▸ **EXERCISE DESCRIPTION**:
Your answer must be every line of the data that holds the string "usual".

▸ **INPUT DATA**:
★ ★ ★
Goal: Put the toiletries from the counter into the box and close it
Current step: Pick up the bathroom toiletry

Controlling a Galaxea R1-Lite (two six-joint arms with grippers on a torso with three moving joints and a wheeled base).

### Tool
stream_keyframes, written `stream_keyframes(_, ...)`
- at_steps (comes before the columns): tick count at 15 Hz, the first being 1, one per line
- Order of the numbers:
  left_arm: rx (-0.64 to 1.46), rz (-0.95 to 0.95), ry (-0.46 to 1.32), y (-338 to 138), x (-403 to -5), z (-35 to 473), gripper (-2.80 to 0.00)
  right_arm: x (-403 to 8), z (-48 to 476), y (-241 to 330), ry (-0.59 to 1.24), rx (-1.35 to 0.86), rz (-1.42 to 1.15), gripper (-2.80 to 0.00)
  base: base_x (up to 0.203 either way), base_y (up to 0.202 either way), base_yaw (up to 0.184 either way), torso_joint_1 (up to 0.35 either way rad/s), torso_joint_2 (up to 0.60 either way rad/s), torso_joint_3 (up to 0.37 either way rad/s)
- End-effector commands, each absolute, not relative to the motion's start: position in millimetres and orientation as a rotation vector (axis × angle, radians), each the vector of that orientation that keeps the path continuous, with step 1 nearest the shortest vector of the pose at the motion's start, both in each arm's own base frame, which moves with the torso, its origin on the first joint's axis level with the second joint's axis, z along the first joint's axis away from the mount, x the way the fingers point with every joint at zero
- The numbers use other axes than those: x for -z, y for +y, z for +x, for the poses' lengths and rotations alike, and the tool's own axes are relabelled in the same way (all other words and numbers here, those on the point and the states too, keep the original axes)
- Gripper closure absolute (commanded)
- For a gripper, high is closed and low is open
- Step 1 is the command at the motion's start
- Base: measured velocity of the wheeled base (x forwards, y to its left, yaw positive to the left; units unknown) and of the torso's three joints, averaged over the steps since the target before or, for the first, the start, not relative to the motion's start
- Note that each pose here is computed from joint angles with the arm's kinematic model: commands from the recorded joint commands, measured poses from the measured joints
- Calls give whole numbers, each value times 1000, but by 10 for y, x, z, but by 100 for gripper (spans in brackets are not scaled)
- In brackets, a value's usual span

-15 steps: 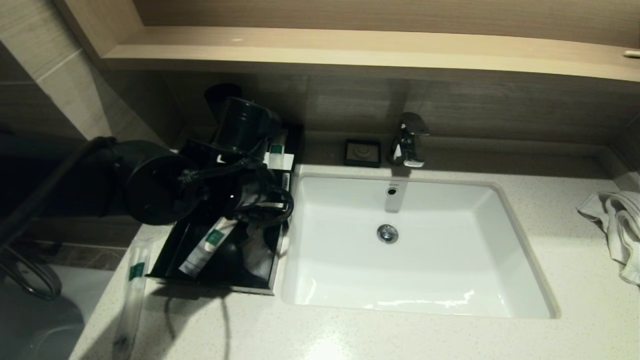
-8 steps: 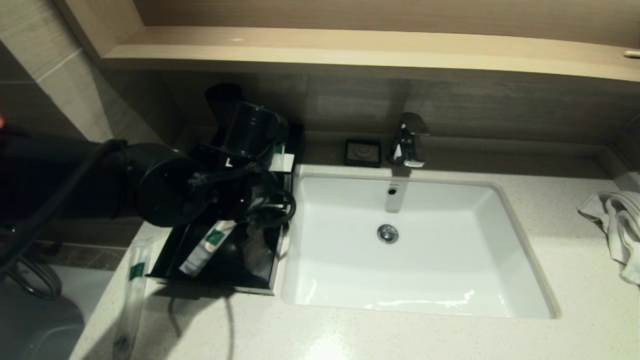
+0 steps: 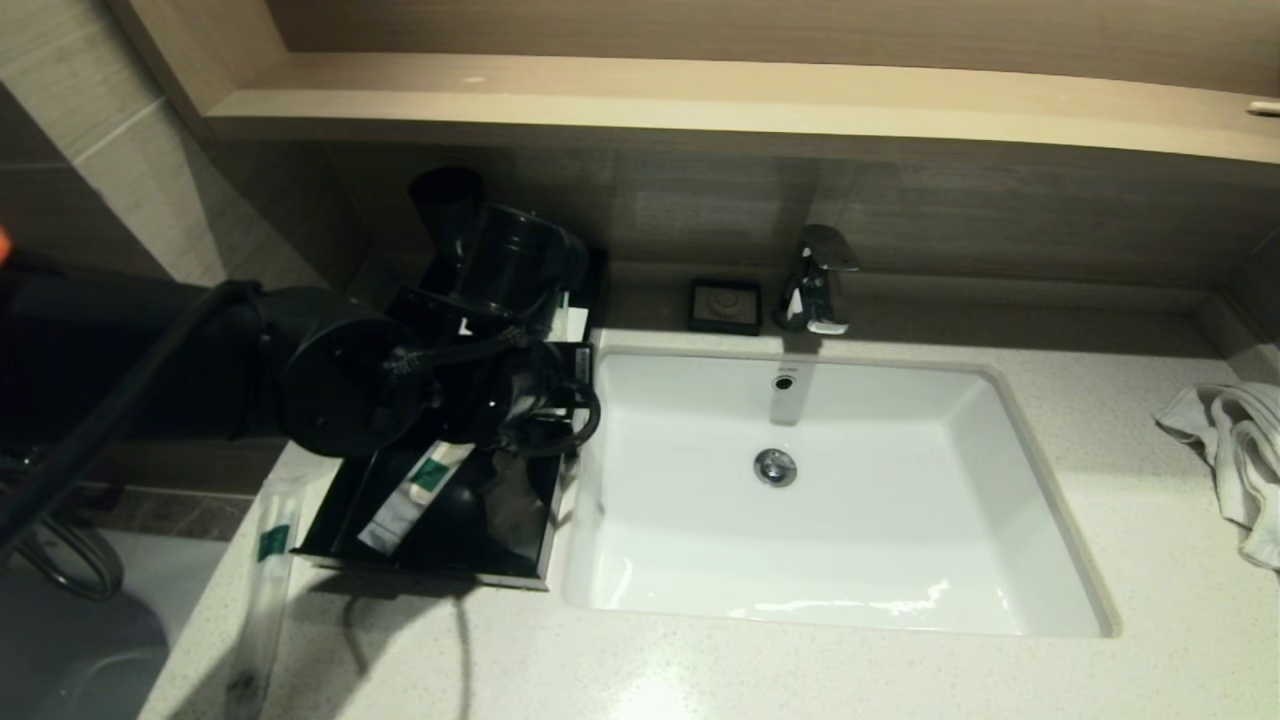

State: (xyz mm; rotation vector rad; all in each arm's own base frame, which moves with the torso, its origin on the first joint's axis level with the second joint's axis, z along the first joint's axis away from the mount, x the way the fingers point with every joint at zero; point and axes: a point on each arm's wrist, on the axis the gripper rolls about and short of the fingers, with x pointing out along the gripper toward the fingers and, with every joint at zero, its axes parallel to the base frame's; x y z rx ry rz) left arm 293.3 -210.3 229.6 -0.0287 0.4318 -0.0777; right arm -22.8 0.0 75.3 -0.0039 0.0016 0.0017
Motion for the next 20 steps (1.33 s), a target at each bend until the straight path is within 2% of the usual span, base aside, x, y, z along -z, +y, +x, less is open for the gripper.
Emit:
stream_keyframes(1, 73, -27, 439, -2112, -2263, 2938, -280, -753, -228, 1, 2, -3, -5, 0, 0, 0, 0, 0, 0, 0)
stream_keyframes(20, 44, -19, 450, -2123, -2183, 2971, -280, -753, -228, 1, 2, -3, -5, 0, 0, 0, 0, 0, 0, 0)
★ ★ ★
▸ **TASK RESPONSE**:
- In brackets, a value's usual span
Motion for the next 20 steps (1.33 s), a target at each bend until the straight path is within 2% of the usual span, base aside, x, y, z along -z, +y, +x, less is open for the gripper.

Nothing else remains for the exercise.